A costimulatory intracellular signaling domain can be an intracellular portion of a costimulatory molecule. A costimulatory molecule can be represented in the following protein families: TNF receptor proteins, Immunoglobulin-like proteins, cytokine receptors, integrins, signaling lymphocytic activation molecules (SLAM proteins) , and activating NK cell receptors. Examples of such molecules include CD27, CD28, 4-1BB (CD137) , OX40, GITR, CD30, CD40, ICOS, BAFFR, HVEM, ICAM-1, lymphocyte function-associated antigen-1 (LFA-1) , CD2, CDS, CD7, CD287, LIGHT, NKG2C, SLAMF7, NKp80, CD160, B7-H3, and a ligand that specifically binds with CD83, and the like.

The intracellular signaling domain can comprise the entire intracellular portion, or the entire native intracellular signaling domain, of the molecule from which it is derived, or a functional fragment or derivative thereof.

The term “4-1BB” refers to a member of the TNFR superfamily with an amino acid sequence provided as GenBank Acc. No. AAA62478.2, or the equivalent residues from a non-human species, e.g., mouse, rodent, monkey, ape and the like. In one aspect a “4-1BB costimulatory domain” is defined as amino acid residues 214-255 of GenBank Acc. No.. AAA62478.2, or the equivalent residues from a non-human species, e.g., mouse, rodent, monkey, ape and the like. In one aspect, the “4-1BB costimulatory domain” is the sequence provided as SEQ ID NO: 7 or the equivalent residues from a non-human species, e.g., mouse, rodent, monkey, ape and the like.

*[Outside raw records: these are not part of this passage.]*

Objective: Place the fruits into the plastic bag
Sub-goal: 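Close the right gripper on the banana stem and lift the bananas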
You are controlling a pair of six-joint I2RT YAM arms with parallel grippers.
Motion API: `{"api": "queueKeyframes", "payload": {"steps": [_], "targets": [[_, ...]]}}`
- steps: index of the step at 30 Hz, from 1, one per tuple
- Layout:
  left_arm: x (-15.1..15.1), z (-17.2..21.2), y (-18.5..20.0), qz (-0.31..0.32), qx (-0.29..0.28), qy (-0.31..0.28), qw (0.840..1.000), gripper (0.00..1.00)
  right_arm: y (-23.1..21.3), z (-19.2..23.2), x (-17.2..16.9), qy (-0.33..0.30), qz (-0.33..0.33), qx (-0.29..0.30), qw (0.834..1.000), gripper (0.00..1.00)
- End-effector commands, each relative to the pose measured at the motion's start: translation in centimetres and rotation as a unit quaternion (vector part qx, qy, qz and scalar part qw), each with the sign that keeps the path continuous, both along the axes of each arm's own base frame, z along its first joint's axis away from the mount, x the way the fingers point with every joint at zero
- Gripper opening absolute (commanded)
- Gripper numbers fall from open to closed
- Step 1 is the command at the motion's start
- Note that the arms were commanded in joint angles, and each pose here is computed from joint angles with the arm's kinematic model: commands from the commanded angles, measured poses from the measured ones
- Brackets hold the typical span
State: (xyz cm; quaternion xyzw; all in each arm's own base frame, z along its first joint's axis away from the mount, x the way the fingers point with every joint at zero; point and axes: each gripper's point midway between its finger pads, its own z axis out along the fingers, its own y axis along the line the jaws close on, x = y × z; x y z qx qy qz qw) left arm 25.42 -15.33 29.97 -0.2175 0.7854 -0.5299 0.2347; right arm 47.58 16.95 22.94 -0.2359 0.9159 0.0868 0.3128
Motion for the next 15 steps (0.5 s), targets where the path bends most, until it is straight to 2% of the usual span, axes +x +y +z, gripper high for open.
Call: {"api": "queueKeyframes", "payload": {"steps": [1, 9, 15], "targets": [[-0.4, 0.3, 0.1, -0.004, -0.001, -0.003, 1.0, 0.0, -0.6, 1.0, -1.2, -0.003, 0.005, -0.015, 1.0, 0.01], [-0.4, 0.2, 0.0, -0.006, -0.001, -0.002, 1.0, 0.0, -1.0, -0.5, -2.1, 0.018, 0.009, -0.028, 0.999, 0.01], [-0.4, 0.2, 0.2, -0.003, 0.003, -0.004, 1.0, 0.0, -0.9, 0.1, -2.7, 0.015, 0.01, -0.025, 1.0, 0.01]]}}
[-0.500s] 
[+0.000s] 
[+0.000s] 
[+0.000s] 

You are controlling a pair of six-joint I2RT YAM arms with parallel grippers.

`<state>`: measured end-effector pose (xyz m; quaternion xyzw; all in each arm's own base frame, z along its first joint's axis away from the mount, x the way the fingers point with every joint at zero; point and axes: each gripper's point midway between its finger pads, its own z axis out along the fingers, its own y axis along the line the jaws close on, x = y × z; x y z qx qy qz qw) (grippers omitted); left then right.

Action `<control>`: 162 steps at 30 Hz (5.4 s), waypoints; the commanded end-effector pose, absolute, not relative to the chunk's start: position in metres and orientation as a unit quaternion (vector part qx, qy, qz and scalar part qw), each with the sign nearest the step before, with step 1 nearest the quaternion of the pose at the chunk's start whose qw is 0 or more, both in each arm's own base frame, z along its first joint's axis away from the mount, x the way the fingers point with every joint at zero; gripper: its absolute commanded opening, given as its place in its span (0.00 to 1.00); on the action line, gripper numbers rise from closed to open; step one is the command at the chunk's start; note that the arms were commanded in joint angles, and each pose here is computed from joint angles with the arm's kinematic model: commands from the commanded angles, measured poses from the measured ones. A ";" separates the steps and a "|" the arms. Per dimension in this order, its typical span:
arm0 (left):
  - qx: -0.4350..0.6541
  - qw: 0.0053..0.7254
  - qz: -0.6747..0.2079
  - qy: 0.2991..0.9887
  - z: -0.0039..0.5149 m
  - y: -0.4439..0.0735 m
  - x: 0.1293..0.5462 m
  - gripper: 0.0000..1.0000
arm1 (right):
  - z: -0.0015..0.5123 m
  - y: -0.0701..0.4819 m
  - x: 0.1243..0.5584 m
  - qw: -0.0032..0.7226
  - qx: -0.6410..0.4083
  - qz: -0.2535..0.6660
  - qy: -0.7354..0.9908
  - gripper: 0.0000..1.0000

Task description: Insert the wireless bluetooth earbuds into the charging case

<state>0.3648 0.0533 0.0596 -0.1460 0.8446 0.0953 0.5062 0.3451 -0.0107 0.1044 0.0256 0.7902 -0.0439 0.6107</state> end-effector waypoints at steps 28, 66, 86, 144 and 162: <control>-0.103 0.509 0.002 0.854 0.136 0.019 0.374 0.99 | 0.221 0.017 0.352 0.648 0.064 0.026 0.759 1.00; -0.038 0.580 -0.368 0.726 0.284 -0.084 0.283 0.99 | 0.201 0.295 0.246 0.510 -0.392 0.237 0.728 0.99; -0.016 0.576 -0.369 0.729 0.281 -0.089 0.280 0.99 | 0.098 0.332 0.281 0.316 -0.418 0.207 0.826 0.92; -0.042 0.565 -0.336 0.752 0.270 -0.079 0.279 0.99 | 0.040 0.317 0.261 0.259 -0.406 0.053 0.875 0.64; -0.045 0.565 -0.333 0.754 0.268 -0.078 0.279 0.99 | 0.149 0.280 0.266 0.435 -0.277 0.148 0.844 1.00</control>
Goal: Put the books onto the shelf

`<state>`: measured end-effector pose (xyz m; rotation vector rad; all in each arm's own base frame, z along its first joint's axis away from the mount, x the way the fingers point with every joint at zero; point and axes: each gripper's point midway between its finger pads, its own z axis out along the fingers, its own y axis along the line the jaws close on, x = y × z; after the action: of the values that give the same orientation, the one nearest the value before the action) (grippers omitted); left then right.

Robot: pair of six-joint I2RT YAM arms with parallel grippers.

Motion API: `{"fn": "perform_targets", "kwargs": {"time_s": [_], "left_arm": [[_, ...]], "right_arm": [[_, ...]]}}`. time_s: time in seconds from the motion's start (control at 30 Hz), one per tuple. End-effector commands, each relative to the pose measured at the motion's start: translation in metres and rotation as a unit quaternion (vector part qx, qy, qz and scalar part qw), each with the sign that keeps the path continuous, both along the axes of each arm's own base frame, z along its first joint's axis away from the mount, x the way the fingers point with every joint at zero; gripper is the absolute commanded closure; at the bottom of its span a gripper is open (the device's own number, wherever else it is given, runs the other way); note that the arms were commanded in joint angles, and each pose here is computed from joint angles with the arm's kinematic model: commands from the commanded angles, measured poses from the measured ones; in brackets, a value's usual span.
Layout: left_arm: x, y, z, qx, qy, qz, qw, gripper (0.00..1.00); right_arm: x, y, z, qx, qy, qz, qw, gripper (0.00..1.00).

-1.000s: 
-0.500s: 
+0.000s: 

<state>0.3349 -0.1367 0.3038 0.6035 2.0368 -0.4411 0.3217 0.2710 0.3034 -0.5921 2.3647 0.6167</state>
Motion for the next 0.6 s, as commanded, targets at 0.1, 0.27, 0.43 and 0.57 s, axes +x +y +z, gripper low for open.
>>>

An “antigen presenting cell, ” as used herein, means an immune system cell such as an accessory cell (e.g., a B-cell, a dendritic cell, and the like) that displays foreign antigens complexed with major histocompatibility complexes (MHC's ) on their surfaces. T-cells may recognize these complexes using their T-cell receptors (TCRs) . APCs process antigens and present them to T-cells.

The term “encoding” refers to the inherent property of specific sequences of nucleotides in a polynucleotide, such as a gene, a cDNA, or an mRNA, to serve as templates for synthesis of other polymers and macromolecules in biological processes having either a defined sequence of nucleotides (i.e., rRNA, tRNA and mRNA) or a defined sequence of amino acids and the biological properties resulting therefrom. Thus, a gene, cDNA, or RNA, encodes a protein if transcription and translation of mRNA corresponding to that gene produces the protein in a cell or other biological system. Both the coding strand, the nucleotide sequence of which is identical to the mRNA sequence and is usually provided in sequence listings, and the non-coding strand, used as the template for transcription of a gene or cDNA, can be referred to as encoding the protein or other product of that gene or cDNA.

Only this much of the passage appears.